Your task:
Beginning with the first line, return the material verbatim and without pictures.

Data block:

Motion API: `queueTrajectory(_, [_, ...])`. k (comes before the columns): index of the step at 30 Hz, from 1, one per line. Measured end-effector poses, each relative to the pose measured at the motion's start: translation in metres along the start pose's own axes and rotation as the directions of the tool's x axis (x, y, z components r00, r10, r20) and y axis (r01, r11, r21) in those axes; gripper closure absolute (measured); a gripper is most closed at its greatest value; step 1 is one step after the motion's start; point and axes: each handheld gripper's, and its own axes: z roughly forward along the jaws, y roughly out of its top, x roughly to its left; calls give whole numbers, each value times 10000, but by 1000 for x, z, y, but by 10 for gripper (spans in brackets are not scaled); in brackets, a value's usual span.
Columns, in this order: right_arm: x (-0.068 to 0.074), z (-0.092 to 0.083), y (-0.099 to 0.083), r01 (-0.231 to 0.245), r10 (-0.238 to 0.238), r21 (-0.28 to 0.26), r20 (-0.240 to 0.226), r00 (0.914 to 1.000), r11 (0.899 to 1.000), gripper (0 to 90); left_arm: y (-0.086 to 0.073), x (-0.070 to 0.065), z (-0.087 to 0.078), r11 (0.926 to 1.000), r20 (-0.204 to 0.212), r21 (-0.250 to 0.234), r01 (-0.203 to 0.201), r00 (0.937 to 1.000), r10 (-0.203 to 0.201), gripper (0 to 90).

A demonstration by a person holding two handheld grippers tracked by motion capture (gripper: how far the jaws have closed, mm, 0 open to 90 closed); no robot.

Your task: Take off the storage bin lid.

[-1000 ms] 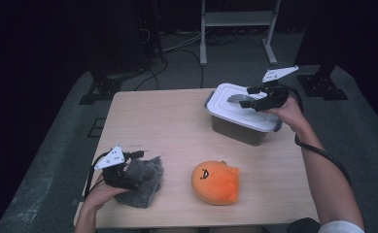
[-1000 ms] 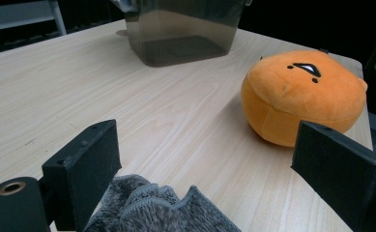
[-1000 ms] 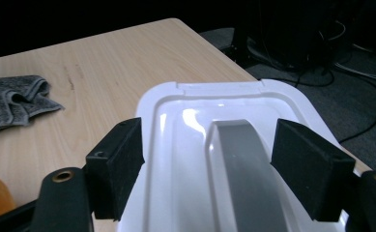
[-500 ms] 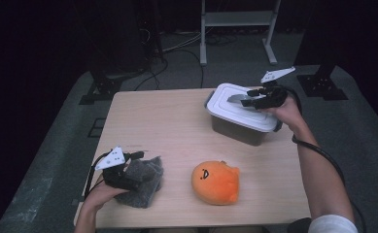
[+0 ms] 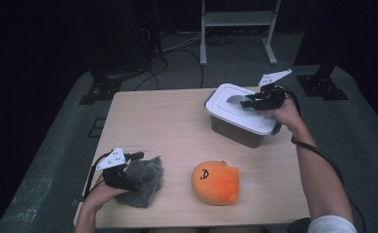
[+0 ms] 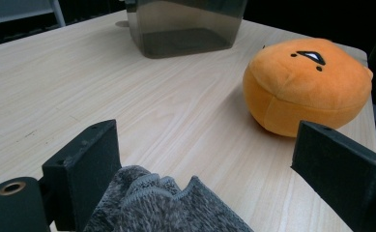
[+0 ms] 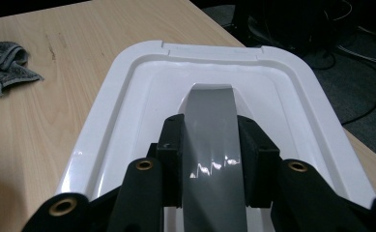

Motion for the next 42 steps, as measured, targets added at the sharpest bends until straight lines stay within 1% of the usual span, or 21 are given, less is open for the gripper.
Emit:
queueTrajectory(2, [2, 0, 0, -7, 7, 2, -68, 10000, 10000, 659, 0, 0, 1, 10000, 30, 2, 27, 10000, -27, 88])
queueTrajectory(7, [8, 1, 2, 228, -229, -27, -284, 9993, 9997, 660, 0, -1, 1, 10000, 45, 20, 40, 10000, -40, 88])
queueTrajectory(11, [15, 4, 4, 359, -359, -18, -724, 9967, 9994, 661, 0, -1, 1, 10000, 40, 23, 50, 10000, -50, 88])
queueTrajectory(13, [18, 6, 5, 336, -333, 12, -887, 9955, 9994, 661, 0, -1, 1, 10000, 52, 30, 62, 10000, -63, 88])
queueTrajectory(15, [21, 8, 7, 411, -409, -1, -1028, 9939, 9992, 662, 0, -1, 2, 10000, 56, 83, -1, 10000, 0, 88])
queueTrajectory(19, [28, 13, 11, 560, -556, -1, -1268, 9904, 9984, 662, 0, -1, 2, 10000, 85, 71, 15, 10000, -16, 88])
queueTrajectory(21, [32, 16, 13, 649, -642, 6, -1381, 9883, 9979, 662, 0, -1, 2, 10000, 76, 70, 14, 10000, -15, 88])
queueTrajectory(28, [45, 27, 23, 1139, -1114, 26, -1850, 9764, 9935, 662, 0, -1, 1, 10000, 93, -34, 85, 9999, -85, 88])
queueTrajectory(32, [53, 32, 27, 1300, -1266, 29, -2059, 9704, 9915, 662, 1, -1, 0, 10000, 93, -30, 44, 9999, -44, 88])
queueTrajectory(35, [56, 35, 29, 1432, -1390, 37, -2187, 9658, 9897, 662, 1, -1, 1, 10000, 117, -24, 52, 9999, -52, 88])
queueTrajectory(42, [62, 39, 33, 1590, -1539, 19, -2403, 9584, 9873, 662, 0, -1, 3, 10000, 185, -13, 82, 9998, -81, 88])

Answer below:
Motion API: `queueTrajectory(_, [_, ...])`. k (comes before the columns): index of the step at 30 Hz, from 1, one per line. Measured end-effector poses, each relative to the pose measured at the motion's start: translation in metres along the start pose's own axes and rotation as the directions of the tool's x axis (x, y, z components r00, r10, r20) and y axis (r01, r11, r21) in those axes; gripper closure absolute (measured); a gripper is most closed at its greatest value; step 1 is one step after the motion's start; point and axes: each handheld gripper's, and its own axes: z roughly forward along the jaws, y roughly out of its top, x roughly to its left; calls give whole numbers, each value times 10000, but by 1000 for x, z, y, but by 10 for gripper (spans in brackets are not scaled); in brackets, a value's usual span.
Columns, in this order: right_arm: x (-0.068 to 0.074), z (-0.092 to 0.083), y (-0.099 to 0.083), r01 (-0.231 to 0.245), r10 (-0.238 to 0.238), r21 (-0.28 to 0.26), r20 (-0.240 to 0.226), r00 (0.914 to 1.000), r11 (0.899 to 1.000), gripper (0 to 90); left_arm: y (-0.086 to 0.073), x (-0.070 to 0.065), z (-0.087 to 0.078), r11 (0.926 to 1.000), r20 (-0.204 to 0.212), r21 (-0.250 to 0.234), r01 (-0.203 to 0.201), r00 (0.937 to 1.000), r10 (-0.203 to 0.201), gripper (0 to 90).

A demonstration by a person holding two handheld grippers tracked by motion capture (gripper: how far the jaws have closed, mm, 0 open to 90 closed); no robot.

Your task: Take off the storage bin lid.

[-1000 ms] 
[-1000 ms] 
[-1000 ms] 
[-500 ms] 
[+0 ms] 
[+0 ms] 
[+0 ms] 

Motion for the next 42 steps, as measured, targets added at the sharpest bends until straight lines stay within 1% of the usual span, or 21 are given, less is open for the gripper.
Emit:
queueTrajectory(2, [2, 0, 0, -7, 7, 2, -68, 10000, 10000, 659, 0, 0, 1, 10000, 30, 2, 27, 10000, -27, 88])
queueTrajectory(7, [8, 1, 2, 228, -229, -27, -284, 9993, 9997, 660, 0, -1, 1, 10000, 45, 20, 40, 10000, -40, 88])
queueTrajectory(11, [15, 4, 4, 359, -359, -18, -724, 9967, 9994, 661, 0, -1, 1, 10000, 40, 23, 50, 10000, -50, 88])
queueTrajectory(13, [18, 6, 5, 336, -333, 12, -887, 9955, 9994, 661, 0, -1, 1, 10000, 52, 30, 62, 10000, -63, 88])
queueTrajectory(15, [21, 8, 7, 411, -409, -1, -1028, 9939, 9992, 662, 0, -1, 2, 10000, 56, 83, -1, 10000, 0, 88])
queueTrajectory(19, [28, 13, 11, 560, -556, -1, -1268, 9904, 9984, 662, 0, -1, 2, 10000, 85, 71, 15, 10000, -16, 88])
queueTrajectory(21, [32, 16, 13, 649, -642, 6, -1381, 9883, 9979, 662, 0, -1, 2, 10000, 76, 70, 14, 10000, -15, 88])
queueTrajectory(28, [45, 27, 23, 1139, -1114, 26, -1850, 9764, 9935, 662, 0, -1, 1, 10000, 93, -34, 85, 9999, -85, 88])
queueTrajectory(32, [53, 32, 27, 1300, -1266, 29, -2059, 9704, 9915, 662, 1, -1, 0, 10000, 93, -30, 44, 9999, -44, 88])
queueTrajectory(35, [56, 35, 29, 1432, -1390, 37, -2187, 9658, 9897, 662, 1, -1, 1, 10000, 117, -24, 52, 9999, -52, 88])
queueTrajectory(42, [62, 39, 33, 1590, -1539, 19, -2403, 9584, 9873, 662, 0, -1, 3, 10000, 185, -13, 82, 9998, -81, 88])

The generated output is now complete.